YOUR ASSIGNMENT: Word for word, retype the lines from the one containing "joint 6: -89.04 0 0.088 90" to the one containing "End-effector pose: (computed" below, keeping both end lines and dropping the pictures.

====

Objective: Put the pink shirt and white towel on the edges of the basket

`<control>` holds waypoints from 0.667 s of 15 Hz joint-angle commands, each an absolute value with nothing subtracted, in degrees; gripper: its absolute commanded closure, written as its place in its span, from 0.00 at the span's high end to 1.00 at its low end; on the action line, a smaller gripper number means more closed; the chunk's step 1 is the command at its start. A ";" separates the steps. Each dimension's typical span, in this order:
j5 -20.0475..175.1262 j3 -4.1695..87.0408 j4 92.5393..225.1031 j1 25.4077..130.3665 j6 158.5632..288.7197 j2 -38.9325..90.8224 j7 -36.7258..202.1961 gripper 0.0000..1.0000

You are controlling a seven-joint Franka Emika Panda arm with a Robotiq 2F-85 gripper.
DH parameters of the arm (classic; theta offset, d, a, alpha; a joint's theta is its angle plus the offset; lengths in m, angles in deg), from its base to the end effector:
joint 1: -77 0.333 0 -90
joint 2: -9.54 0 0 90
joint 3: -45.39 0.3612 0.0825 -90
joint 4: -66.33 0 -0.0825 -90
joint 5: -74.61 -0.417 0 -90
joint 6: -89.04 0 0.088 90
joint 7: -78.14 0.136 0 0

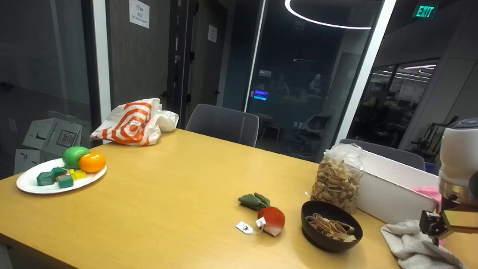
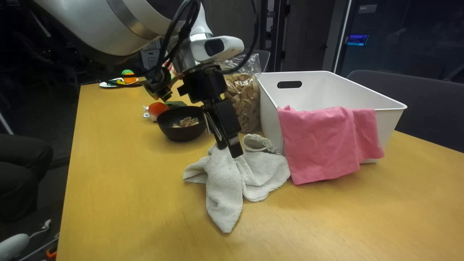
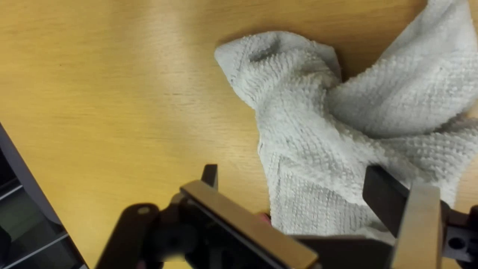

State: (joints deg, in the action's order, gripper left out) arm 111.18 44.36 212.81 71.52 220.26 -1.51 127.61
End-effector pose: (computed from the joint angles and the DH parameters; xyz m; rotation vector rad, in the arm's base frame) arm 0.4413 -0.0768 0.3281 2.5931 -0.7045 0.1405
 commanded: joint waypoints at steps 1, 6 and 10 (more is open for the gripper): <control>108.79 42.54 215.11 70.30 226.60 -1.68 123.85 1.00; 88.30 40.21 214.94 72.37 228.92 0.06 116.91 1.00; 81.85 42.28 215.54 70.79 230.94 0.33 113.16 1.00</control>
State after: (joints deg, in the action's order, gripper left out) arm 82.72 41.52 215.18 71.34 228.18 0.29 114.68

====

EXERCISE RESULT:
joint 6: -89.04 0 0.088 90
joint 7: -78.14 0.136 0 0


State: (joints deg, in the action's order, gripper left out) arm 111.18 44.36 212.81 71.52 220.26 -1.51 127.61
End-effector pose: (computed from the joint angles and the DH parameters; xyz m; rotation vector rad, in the arm's base frame) arm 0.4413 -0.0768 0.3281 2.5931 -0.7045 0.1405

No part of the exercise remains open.